═══ DATA SECTION
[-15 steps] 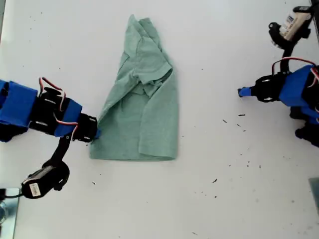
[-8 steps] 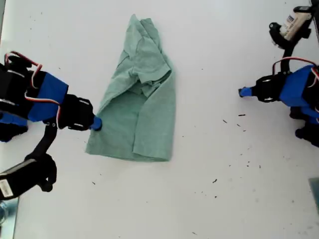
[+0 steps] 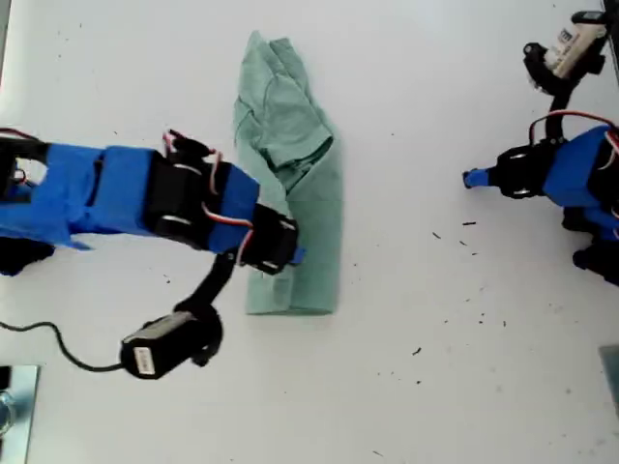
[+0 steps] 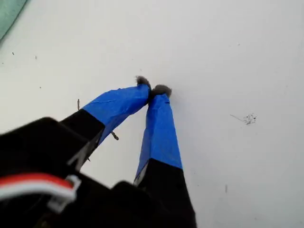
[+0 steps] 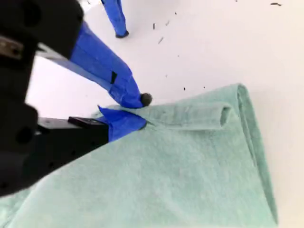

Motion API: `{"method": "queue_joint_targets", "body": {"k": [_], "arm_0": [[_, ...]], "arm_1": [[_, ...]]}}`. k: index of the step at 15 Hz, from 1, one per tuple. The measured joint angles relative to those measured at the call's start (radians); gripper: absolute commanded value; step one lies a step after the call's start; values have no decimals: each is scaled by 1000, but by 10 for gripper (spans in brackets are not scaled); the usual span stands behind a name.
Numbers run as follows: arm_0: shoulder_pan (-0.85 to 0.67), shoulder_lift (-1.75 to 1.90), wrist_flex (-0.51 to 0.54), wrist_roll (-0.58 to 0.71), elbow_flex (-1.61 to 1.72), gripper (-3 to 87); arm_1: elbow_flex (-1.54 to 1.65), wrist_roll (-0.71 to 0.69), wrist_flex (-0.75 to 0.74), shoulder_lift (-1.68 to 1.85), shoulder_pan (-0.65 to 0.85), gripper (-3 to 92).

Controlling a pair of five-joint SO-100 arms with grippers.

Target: Fold t shirt

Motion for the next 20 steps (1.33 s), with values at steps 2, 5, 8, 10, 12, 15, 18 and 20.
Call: {"method": "queue_joint_targets", "body": {"k": [2,5,8,10,12,15,18,20], "arm_0": [[-34,-31,-71,78,-35,278],[-44,118,-60,146,-34,220],[-114,499,80,146,54,219],[-161,738,121,120,299,205],[-173,1032,17,48,742,169],[-192,1434,-103,-95,1431,-2],[-179,1565,-107,-195,1632,-2],[-121,1388,-31,-206,1411,-2]], "arm_1": [[0,5,6,11,0,25],[2,5,6,15,0,25],[3,5,6,15,0,25],[3,5,6,15,0,25],[3,5,6,15,0,25],[3,8,6,15,0,25],[0,41,15,11,-57,25],[-172,80,69,-123,-161,24]]}}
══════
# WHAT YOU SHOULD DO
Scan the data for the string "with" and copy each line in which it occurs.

# ANSWER TO THIS EXERCISE
Controlling a pair of five-joint SO-100 arms with grippers.
Motion for the next 20 steps (1.33 s), with values at steps 2, 5, 8, 10, 12, 15, 18 and 20.

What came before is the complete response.